Decision Date09 October 1917
PartiesJOHN A. BARRETT et al., Plaintiffs in Error, v. STODDARD COUNTY et al
CourtMissouri Supreme Court

Error to Howell Circuit Court. -- Hon. W. N. Evans, Judge.

Writ quashed.

Thomas F. Lane, J. L. Fort and Giboney Houck for plaintiff in error.

Mozley & Woody and Wammack & Welborn for defendant in error.
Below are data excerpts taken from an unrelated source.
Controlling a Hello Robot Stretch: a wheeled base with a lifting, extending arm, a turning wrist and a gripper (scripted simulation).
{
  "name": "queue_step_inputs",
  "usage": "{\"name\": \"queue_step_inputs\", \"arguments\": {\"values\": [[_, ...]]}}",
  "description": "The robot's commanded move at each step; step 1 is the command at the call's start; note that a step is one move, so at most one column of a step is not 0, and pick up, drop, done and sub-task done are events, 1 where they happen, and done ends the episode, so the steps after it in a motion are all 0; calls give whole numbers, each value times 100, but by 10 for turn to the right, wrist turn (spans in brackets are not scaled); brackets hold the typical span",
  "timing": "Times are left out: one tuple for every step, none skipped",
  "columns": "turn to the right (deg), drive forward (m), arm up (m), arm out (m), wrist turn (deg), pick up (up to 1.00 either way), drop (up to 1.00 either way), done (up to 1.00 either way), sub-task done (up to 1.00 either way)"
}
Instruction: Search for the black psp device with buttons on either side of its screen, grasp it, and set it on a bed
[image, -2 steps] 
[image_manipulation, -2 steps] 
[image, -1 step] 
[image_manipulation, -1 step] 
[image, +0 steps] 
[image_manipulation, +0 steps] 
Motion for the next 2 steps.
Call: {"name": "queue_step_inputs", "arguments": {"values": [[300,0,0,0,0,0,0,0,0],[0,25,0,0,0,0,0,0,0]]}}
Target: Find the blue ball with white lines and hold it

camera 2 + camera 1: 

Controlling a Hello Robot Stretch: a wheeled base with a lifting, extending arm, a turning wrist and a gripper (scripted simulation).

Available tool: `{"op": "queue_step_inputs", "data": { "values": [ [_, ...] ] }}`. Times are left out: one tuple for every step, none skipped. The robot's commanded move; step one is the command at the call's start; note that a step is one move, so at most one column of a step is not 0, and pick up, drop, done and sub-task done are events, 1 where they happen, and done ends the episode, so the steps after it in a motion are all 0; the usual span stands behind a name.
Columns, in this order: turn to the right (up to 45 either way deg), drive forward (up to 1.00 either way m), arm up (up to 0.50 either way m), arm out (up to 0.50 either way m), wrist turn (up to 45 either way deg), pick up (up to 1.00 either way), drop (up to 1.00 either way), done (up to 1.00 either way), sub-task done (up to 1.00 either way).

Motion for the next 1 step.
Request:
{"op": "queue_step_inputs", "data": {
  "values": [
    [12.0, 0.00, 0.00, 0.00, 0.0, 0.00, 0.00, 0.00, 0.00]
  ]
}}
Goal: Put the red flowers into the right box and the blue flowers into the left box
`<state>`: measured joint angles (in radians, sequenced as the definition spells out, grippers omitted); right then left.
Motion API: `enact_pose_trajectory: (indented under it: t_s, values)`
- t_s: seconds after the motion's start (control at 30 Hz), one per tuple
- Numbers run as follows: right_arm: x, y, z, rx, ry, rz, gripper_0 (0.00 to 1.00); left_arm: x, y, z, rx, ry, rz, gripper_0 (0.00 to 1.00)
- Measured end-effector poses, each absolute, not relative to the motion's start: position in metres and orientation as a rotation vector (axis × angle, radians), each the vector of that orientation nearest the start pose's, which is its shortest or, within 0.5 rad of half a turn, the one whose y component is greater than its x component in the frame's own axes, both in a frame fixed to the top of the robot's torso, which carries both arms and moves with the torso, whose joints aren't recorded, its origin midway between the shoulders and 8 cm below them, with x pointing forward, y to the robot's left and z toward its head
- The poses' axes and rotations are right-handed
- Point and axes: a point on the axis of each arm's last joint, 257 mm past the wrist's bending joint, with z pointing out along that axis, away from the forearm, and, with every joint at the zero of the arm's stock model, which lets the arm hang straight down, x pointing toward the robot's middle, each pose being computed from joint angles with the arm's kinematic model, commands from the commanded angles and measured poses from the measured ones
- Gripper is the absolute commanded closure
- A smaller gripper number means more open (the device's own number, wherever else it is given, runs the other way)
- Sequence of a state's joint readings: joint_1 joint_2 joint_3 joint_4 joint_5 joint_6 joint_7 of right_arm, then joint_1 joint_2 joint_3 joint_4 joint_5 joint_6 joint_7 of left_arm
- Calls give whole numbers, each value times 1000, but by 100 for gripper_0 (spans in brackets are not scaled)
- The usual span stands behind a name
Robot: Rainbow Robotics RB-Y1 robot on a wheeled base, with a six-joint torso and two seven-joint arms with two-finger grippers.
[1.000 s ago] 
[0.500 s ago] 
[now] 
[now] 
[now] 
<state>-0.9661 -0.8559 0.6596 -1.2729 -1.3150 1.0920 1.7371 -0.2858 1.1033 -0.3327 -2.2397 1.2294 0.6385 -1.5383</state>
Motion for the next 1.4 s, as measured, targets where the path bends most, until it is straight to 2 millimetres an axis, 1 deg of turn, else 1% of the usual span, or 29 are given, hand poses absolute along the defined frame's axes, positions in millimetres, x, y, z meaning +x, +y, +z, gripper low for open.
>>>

(1) Every issue on the merits of this case was briefed, argued and submitted to the Springfield Court of Appeals, and its decision and judgment thereon became and was a final adjudication of all such matters, and no other court will interfere therewith. Any other rule of procedure would lead to intolerable chaos. Hope v. Blair, 105 Mo. 93; McLure v. Bank, 263 Mo. 134; Emmert v Aldridge, 231 Mo. 128; Cantwell v. Johnson, 236 Mo. 603. (2) When the Springfield Court of Appeals (183 S.W 644) remanded this cause to the Circuit Court with directions to enter judgment for $ 7000 as of the date of overruling of the motion for new trial, it was a final determination of the cause, and the only thing the trial court could do under the law was to enter judgment in strict accordance with that direction. Allen v. Choteau, 74 Mo. 56; Bridge Co. v. Stone, 194 Mo. 175; Spratt v. Early, 199 Mo. 491; Smith v. Kiene, 231 Mo. 215; Keaton v Jorndt, 259 Mo. 179; McLure v. Bank, 263 Mo 128. (3) The contention is made that jurisdiction of this cause rests in this court because Stoddard County is a party, and a construction of the revenue laws is involved. Neither of these contentions is tenable. This is purely an action to assess damages on an injunction bond. The record discloses that Stoddard County has no interest in the matter whatever. It is true that the action is ancillary to a proceeding to which, in some sort, the county was a party, and had some interest, and the appeal in the main case did go to the Supreme Court, but when that appeal was determined by this court, the county's connection with the case ceased. It filed no motion to assess damages. The evidence shows it suffered none, in fact, the City Bank having paid it the same interest that the Bank of Essex would have paid, had it been permitted to carry out its contract. The same statement will suffice as to the revenue laws. It seems to us absurd to say that in this simple action to assess damages on an injunction bond, the revenue laws of this State are involved. (4) This court, has no jurisdiction of this proceeding for the reason that on the 7th day of April, 1916, when the judgment was entered in the Howell Circuit Court, in accordance with the mandate of the Springfield Court of Appeals, the amount in controversy, both judgment and interest, was only $ 7432.76.

OPINION

WALKER, P. J.

This case is here upon a writ of error issued June 21, 1916. The purpose of the writ is to secure a review of the record and proceedings in a certain case theretofore pending in the circuit court of Howell County in which a judgment had been entered in compliance with a mandate of the Springfield Court of Appeals.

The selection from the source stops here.